What you have to do: Please output the listing below character for character and omit the images.

Recorded data:
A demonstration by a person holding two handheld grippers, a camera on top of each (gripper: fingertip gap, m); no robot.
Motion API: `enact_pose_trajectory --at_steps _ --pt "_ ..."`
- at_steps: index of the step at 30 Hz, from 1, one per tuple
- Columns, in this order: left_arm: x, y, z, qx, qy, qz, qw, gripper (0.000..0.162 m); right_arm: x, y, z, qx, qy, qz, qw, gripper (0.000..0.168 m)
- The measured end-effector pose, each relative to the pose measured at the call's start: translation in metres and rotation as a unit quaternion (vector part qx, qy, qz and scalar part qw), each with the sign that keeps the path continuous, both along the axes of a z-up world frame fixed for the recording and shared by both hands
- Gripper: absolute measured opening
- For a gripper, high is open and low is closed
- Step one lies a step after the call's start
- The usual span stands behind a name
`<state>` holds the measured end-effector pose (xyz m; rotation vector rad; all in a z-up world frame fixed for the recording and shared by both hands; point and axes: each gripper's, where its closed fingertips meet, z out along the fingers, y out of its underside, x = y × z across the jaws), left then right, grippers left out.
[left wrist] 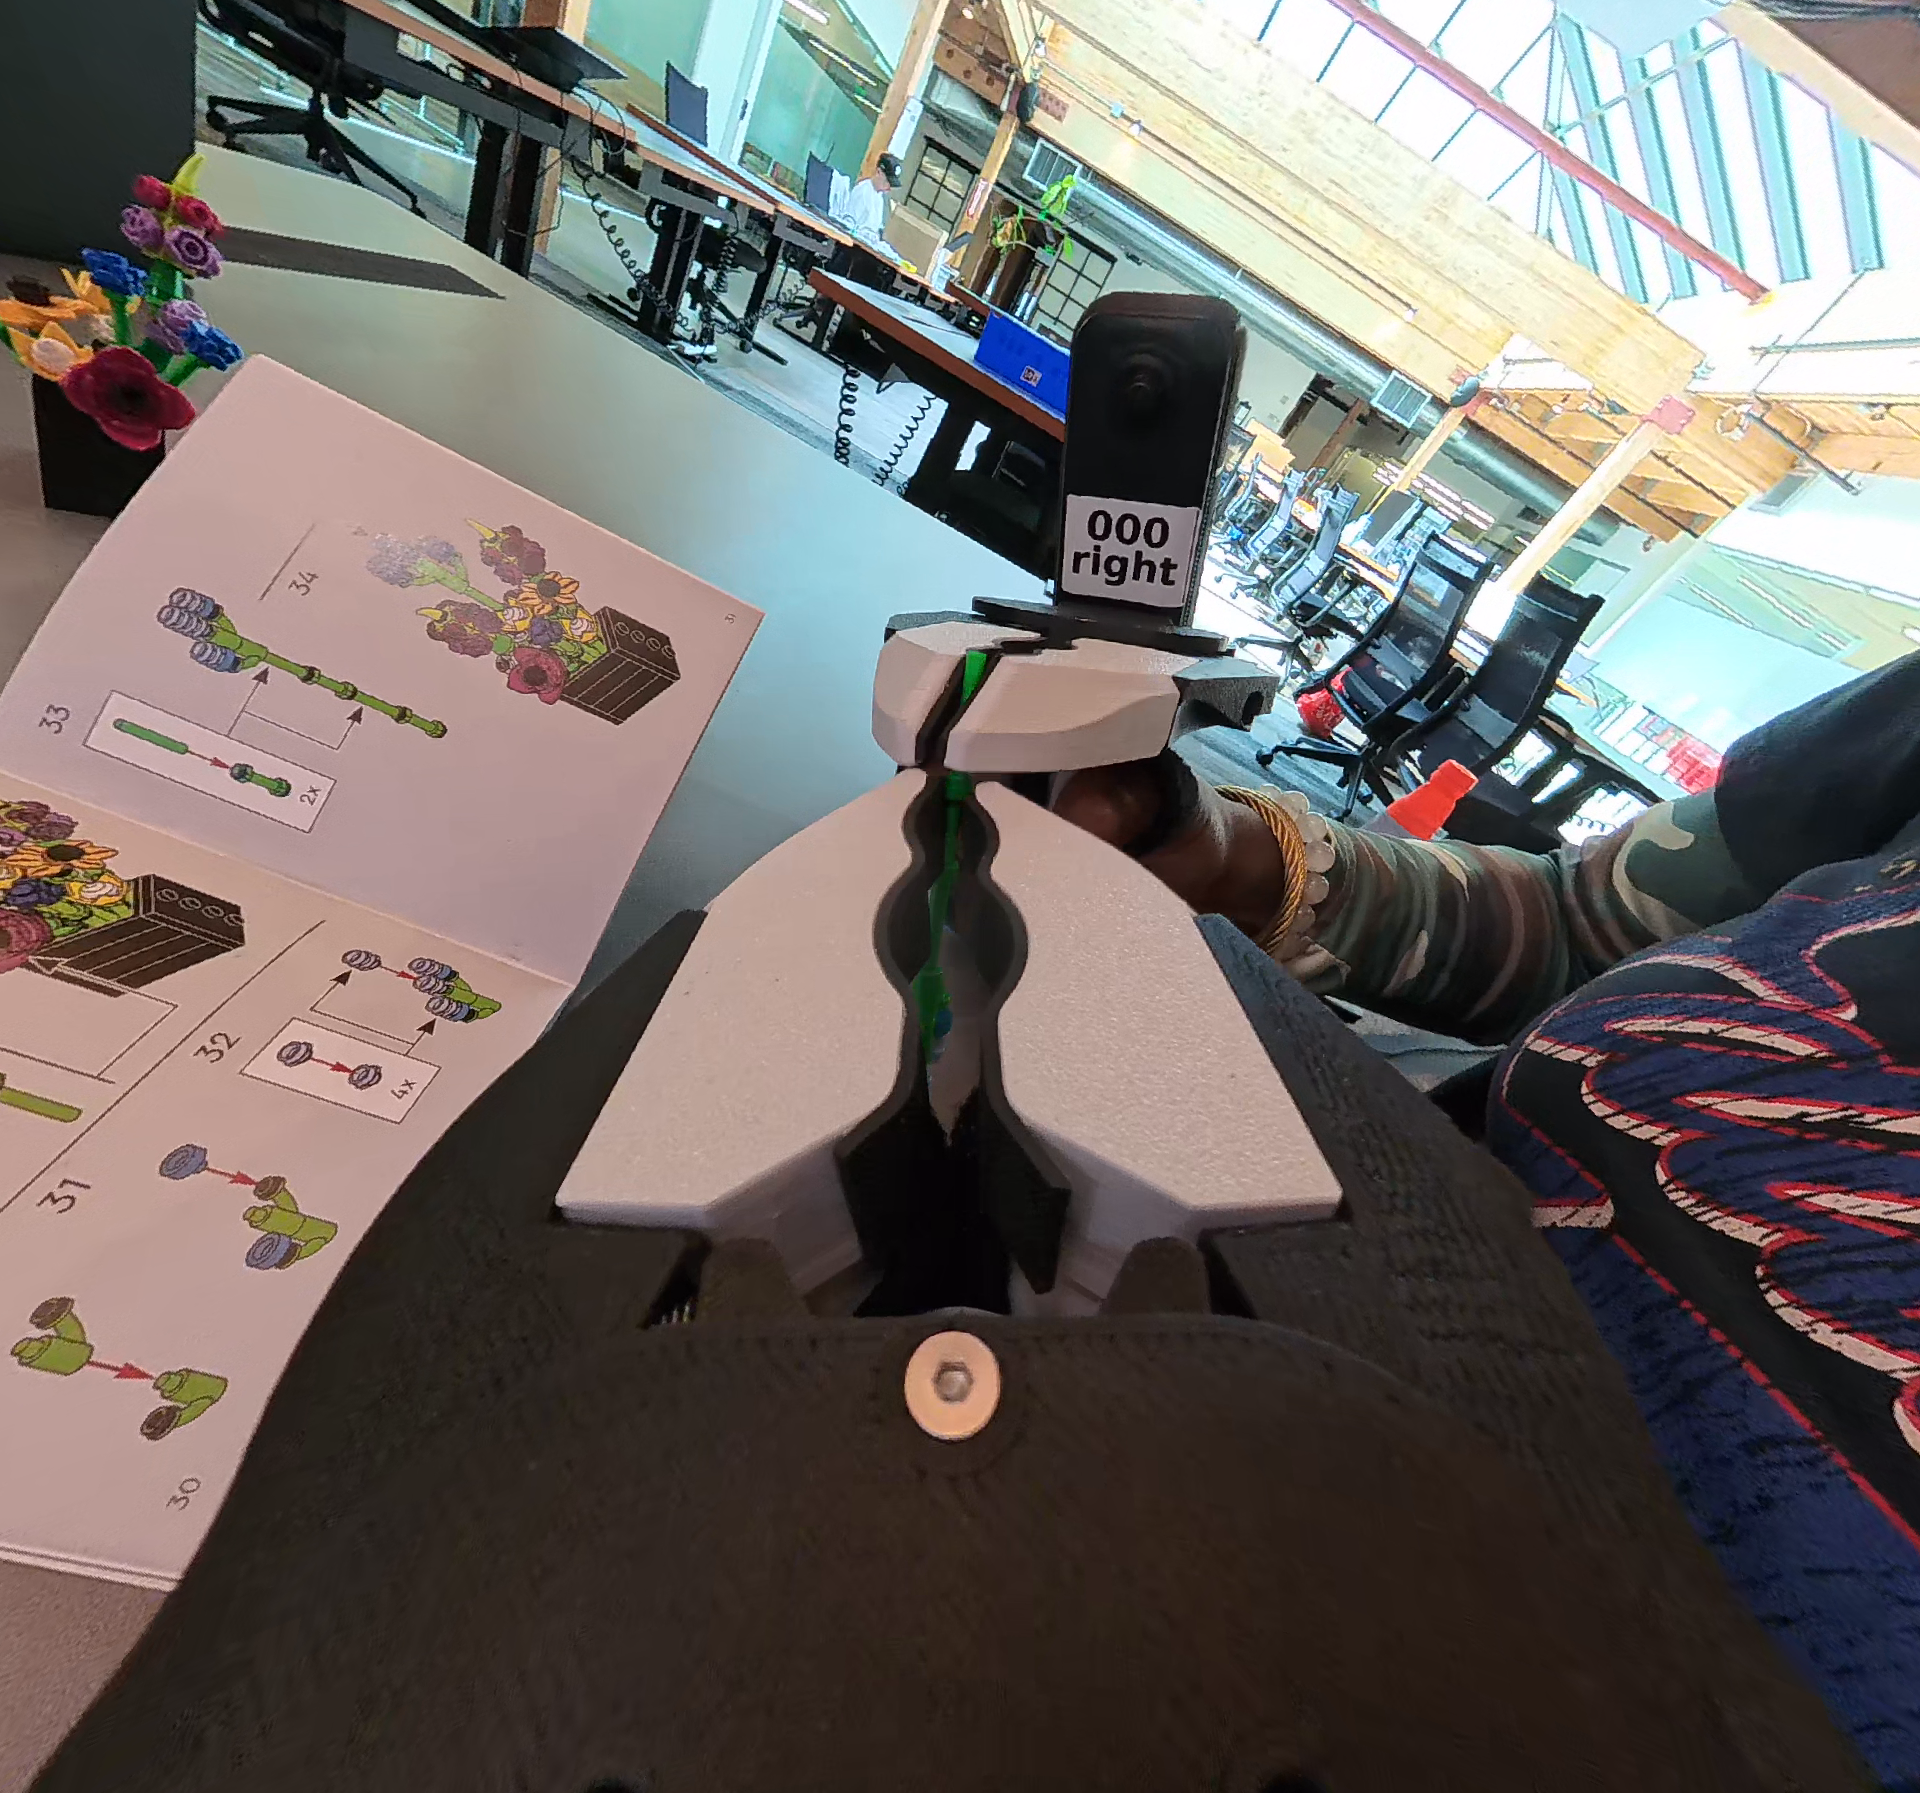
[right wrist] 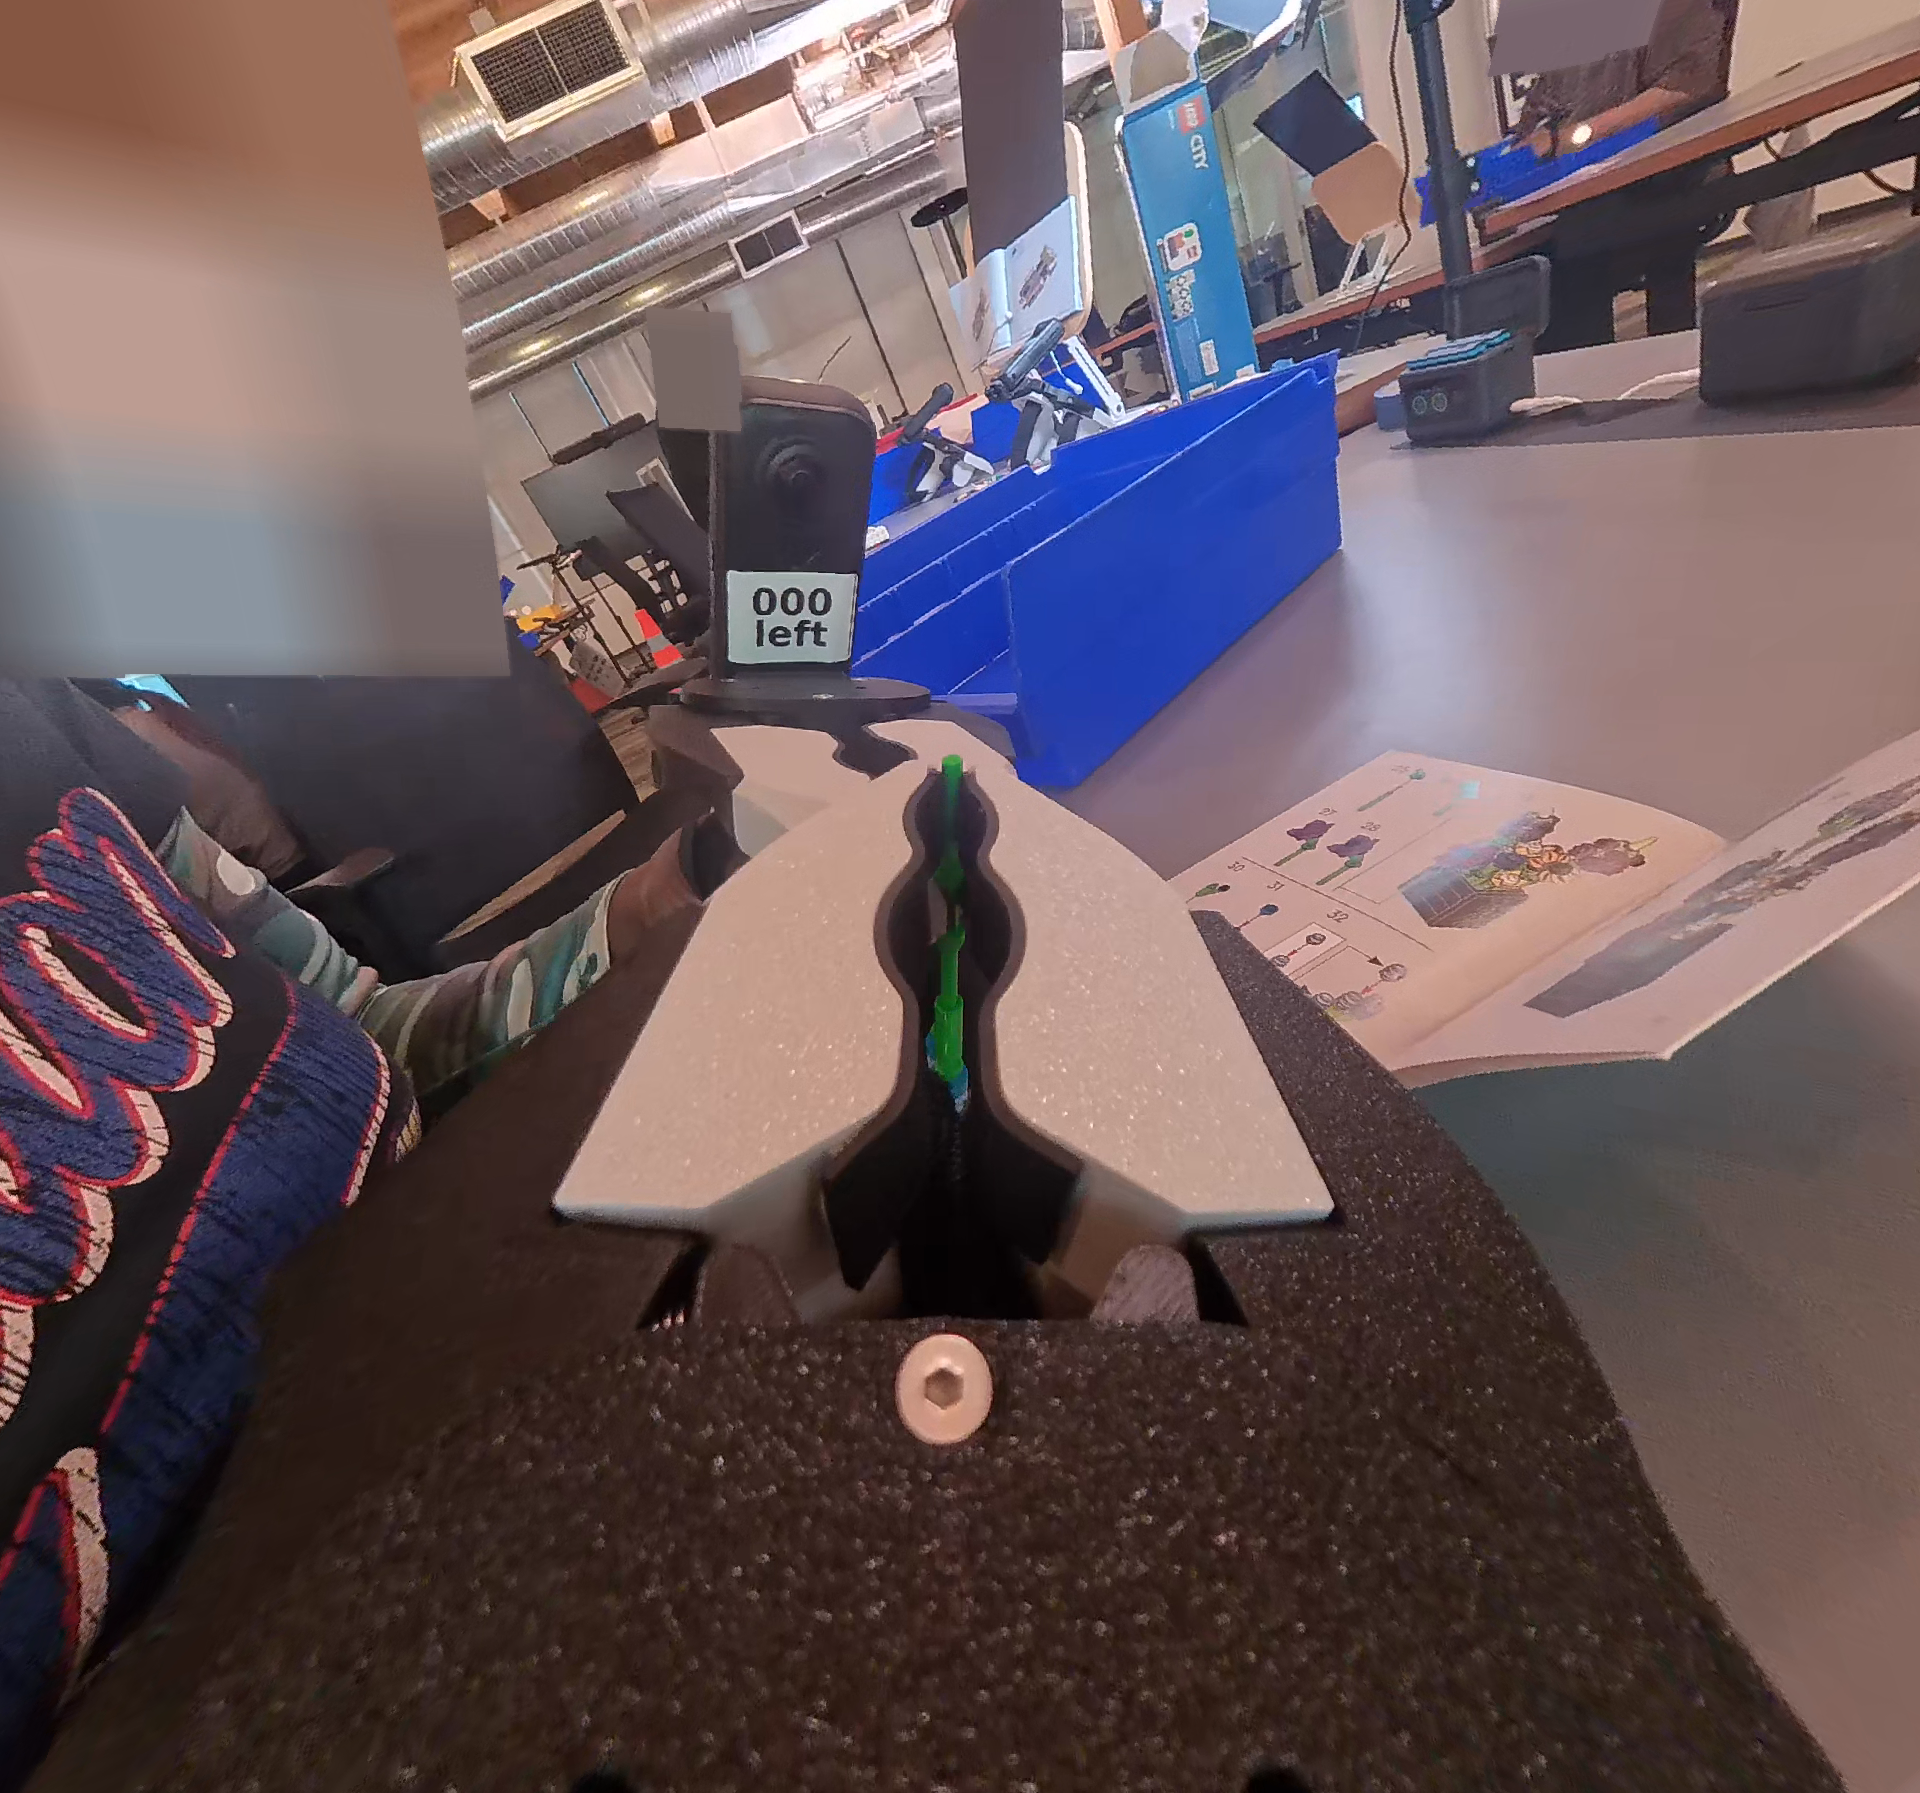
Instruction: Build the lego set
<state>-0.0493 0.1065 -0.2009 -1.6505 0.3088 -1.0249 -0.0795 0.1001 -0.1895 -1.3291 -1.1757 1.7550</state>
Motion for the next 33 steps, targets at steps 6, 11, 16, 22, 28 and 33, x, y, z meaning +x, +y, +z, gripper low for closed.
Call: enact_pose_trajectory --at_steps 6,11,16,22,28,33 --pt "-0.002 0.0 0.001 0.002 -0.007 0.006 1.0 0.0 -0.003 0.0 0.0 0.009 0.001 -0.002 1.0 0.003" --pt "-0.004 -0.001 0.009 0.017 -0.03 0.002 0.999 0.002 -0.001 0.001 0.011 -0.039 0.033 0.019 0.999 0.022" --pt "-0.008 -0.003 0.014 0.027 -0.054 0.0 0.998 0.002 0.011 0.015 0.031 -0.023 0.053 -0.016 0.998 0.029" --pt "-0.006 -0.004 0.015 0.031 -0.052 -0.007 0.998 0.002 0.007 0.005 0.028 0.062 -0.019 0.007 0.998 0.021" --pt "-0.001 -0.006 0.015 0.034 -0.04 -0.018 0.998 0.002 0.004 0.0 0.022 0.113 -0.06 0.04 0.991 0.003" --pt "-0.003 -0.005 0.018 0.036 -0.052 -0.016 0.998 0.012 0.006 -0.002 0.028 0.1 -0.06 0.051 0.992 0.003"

Solution to this problem:
A demonstration by a person holding two handheld grippers, a camera on top of each (gripper: fingertip gap, m); no robot.
Motion API: `enact_pose_trajectory --at_steps _ --pt "_ ..."`
- at_steps: index of the step at 30 Hz, from 1, one per tuple
- Columns, in this order: left_arm: x, y, z, qx, qy, qz, qw, gripper (0.000..0.162 m); right_arm: x, y, z, qx, qy, qz, qw, gripper (0.000..0.168 m)
- The measured end-effector pose, each relative to the pose measured at the call's start: translation in metres and rotation as a unit quaternion (vector part qx, qy, qz and scalar part qw), each with the sign that keeps the path continuous, both along the axes of a z-up world frame fixed for the recording and shared by both hands
- Gripper: absolute measured opening
- For a gripper, high is open and low is closed
- Step one lies a step after the call's start
- The usual span stands behind a name
`<state>` holds the measured end-effector pose (xyz m; rotation vector rad; all in a z-up world frame fixed for the recording and shared by both hands; point and axes: each gripper's, where its closed fingertips meet, z out along the fingers, y out of its underside, x = y × z across the jaws), left then right, grippers left out.
[left wrist] 
[right wrist] 
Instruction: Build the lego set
<state>-0.0493 0.1065 -0.2009 -1.6505 0.3088 -1.0249 -0.0795 0.1001 -0.1895 -1.3291 -1.1757 1.7550</state>
Motion for the next 33 steps, targets at steps 6, 11, 16, 22, 28 and 33, x, y, z meaning +x, +y, +z, gripper low for closed.
Call: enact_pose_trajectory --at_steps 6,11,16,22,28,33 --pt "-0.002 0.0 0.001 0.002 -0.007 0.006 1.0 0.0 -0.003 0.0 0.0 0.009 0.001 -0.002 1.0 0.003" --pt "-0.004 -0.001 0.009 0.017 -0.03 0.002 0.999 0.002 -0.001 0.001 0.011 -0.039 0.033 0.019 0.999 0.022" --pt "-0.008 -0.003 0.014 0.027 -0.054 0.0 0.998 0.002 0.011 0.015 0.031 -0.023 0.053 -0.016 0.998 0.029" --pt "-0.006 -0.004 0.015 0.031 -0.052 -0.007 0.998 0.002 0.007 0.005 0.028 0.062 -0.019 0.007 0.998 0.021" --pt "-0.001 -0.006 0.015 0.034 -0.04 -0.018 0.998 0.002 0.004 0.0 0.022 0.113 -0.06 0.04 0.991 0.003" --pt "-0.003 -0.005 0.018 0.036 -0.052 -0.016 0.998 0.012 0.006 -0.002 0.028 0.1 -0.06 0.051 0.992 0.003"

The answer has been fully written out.